*Action item:* Examine the entries and show every line in which the word "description" is found.

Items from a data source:
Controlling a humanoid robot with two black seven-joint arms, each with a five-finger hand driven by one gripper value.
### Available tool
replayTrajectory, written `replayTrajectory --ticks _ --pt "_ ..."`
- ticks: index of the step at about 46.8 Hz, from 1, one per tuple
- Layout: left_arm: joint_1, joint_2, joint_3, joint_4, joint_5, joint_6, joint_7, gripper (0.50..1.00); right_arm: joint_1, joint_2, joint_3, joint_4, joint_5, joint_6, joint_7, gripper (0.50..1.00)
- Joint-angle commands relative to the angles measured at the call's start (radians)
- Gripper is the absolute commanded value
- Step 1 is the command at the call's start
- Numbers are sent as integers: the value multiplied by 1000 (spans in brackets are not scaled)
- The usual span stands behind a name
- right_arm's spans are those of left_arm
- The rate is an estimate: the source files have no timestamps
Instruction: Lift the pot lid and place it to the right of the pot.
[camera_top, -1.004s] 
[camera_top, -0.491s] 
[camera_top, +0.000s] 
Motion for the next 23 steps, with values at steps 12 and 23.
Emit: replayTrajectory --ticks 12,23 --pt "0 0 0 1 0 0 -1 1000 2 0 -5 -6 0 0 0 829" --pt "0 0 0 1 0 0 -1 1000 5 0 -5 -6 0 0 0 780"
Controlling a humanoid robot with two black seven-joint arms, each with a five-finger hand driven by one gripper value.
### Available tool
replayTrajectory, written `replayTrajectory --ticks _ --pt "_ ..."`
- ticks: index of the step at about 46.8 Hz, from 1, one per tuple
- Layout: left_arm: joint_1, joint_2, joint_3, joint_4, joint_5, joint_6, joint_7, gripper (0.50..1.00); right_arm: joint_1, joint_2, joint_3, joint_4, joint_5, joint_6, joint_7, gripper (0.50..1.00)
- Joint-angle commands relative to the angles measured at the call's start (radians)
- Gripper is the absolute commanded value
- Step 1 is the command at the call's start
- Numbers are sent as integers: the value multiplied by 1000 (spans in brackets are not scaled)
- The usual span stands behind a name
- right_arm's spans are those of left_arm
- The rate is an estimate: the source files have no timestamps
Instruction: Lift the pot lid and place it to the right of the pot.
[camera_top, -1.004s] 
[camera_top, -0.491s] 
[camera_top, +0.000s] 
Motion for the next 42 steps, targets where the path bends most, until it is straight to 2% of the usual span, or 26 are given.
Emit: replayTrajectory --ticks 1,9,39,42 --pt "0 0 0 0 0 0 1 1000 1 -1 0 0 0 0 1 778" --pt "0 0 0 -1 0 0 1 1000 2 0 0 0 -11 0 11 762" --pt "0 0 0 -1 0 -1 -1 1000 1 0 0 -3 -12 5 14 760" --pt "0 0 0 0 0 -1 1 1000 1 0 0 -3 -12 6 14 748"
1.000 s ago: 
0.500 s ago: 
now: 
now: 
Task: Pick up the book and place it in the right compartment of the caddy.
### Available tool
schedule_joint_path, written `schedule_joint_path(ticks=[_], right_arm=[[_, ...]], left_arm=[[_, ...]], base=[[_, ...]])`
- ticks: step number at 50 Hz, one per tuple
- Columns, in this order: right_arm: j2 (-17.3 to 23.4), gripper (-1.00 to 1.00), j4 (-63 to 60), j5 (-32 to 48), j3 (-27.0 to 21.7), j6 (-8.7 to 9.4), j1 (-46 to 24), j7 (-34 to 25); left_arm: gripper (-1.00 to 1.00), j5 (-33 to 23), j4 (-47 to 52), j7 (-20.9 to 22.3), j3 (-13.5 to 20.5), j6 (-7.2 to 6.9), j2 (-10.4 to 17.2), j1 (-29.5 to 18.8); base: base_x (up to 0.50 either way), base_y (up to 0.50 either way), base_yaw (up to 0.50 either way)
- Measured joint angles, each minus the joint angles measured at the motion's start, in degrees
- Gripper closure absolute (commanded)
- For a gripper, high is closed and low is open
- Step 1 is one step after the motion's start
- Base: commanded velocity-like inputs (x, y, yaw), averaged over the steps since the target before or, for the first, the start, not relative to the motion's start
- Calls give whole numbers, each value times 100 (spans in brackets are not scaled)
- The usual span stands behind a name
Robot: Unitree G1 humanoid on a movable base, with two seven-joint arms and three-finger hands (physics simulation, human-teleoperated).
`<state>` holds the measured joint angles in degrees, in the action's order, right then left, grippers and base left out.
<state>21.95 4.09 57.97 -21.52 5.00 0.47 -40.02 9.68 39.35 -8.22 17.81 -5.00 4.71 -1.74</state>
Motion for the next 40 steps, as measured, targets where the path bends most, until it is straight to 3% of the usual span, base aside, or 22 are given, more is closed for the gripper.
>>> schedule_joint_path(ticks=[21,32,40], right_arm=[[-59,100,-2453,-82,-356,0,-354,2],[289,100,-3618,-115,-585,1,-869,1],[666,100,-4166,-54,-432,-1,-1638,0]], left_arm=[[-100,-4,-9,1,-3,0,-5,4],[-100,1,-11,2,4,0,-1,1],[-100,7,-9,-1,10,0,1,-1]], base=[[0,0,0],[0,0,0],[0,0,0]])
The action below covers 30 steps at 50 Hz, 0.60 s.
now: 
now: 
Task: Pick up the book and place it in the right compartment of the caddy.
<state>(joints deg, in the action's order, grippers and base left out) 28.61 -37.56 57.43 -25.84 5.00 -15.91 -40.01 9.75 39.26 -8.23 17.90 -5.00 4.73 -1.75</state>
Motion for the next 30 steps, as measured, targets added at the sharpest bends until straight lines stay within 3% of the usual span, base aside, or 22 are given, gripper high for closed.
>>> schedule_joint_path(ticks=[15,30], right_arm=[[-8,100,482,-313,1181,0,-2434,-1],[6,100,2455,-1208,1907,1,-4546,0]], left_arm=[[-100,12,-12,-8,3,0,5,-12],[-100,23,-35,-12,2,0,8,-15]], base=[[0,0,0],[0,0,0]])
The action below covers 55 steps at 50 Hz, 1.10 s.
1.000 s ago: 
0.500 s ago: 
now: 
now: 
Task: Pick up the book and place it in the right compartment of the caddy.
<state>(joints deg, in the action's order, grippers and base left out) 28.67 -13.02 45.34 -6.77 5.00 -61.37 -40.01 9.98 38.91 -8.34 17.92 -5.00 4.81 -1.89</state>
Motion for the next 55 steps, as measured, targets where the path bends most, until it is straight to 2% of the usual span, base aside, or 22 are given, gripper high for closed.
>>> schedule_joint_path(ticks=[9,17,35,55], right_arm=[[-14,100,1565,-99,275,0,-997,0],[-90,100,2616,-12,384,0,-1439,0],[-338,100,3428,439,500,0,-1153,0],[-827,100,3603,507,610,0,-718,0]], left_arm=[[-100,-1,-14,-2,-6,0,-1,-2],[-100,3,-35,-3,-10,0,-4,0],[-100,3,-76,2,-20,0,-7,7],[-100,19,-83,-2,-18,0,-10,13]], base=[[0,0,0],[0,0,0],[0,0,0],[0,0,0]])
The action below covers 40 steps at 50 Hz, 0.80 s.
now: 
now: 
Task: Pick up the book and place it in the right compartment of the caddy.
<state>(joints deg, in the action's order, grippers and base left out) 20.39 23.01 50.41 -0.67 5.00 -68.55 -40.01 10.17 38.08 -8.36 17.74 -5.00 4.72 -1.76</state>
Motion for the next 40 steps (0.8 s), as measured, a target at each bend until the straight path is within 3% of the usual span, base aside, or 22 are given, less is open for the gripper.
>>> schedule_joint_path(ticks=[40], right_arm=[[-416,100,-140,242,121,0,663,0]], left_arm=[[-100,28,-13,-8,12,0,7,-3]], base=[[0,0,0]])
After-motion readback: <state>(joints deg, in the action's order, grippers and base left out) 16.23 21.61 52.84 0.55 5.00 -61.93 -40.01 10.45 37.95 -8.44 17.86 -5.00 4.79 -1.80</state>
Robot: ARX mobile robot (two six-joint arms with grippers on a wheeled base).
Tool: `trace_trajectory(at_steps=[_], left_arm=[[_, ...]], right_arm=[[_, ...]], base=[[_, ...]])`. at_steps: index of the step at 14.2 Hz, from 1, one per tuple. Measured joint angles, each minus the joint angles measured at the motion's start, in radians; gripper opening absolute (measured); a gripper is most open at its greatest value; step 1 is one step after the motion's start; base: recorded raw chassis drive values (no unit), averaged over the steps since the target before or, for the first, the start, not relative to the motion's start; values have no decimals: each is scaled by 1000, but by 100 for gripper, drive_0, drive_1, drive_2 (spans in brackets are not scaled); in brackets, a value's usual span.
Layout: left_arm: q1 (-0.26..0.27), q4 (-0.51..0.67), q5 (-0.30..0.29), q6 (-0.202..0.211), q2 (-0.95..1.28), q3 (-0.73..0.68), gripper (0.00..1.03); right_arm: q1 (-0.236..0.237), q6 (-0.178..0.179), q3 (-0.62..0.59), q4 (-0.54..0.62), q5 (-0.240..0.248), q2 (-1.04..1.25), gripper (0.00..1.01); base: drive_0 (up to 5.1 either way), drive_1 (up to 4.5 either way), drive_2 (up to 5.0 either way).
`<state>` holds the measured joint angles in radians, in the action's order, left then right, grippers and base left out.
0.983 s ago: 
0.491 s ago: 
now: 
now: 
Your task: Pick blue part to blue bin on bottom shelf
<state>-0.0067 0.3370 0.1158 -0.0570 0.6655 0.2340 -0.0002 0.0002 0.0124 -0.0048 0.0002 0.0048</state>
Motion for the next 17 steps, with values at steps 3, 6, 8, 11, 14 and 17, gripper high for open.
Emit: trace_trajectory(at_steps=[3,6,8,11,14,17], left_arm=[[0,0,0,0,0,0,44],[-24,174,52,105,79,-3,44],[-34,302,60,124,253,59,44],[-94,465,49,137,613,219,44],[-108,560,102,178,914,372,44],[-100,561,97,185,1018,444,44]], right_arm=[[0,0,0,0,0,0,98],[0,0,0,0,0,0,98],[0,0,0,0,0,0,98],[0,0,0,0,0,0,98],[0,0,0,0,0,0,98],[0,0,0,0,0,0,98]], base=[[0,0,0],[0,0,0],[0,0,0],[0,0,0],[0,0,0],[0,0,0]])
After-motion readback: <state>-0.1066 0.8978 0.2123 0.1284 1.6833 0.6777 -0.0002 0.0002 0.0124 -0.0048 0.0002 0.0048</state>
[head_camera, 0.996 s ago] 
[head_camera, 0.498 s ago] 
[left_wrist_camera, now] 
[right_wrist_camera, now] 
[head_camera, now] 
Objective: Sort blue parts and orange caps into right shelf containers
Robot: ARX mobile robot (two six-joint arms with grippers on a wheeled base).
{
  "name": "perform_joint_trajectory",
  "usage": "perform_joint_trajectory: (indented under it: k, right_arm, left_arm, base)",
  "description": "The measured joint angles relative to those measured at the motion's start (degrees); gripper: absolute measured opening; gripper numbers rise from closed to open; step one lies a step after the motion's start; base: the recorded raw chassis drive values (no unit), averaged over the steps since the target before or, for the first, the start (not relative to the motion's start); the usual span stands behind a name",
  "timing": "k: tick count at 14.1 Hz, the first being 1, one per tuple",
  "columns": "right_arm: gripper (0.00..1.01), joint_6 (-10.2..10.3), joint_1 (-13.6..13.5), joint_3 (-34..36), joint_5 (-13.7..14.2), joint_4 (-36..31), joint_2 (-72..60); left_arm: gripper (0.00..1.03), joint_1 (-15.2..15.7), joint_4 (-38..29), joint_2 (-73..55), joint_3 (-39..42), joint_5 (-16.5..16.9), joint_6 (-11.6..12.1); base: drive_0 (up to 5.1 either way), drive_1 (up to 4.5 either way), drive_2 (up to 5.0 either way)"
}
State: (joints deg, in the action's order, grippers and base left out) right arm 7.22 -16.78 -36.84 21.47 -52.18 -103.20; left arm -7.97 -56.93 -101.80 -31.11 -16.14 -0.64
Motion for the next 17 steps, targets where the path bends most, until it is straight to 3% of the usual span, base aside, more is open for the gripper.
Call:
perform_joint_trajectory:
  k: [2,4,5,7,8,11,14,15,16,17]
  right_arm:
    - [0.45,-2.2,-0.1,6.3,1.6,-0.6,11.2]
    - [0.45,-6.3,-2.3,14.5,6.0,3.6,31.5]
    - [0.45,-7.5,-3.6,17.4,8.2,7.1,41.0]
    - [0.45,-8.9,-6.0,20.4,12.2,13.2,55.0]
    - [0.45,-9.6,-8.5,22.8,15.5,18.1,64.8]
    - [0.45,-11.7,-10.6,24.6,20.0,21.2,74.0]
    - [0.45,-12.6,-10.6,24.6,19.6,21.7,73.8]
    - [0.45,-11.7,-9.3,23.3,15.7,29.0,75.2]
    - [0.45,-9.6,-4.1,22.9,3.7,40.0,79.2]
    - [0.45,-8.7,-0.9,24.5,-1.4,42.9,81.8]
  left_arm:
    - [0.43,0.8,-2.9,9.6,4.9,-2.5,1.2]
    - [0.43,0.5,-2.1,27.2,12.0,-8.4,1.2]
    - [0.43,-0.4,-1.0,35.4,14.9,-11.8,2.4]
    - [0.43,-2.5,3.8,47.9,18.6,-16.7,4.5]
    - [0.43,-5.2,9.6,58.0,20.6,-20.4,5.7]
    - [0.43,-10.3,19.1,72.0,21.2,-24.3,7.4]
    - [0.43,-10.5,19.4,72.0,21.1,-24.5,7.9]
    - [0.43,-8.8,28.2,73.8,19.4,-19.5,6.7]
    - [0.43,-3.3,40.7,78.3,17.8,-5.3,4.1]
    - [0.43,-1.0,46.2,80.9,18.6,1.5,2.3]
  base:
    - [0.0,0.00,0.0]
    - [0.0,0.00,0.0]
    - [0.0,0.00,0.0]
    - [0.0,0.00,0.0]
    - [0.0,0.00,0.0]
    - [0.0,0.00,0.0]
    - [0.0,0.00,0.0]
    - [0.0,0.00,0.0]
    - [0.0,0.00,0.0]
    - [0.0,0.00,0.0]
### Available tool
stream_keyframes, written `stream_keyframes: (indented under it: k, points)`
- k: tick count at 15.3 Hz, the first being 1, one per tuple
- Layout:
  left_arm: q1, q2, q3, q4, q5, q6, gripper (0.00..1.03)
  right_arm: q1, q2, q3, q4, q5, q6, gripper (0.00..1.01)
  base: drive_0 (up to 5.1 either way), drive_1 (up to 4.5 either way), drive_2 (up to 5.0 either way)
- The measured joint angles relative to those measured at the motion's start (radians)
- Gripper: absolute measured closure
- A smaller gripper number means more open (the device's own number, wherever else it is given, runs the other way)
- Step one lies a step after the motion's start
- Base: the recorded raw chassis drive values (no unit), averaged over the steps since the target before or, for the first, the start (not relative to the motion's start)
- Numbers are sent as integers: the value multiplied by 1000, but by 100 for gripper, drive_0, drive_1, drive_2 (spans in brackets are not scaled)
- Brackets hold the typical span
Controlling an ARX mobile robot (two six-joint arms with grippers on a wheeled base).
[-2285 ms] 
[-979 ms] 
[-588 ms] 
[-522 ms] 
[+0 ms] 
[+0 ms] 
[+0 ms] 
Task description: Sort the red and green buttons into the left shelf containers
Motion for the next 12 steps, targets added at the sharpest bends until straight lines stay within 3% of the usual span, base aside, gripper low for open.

*Task response:*
  "description": "The measured joint angles relative to those measured at the motion's start (degrees); gripper: absolute measured opening; gripper numbers rise from closed to open; step one lies a step after the motion's start; base: the recorded raw chassis drive values (no unit), averaged over the steps since the target before or, for the first, the start (not relative to the motion's start); the usual span stands behind a name",
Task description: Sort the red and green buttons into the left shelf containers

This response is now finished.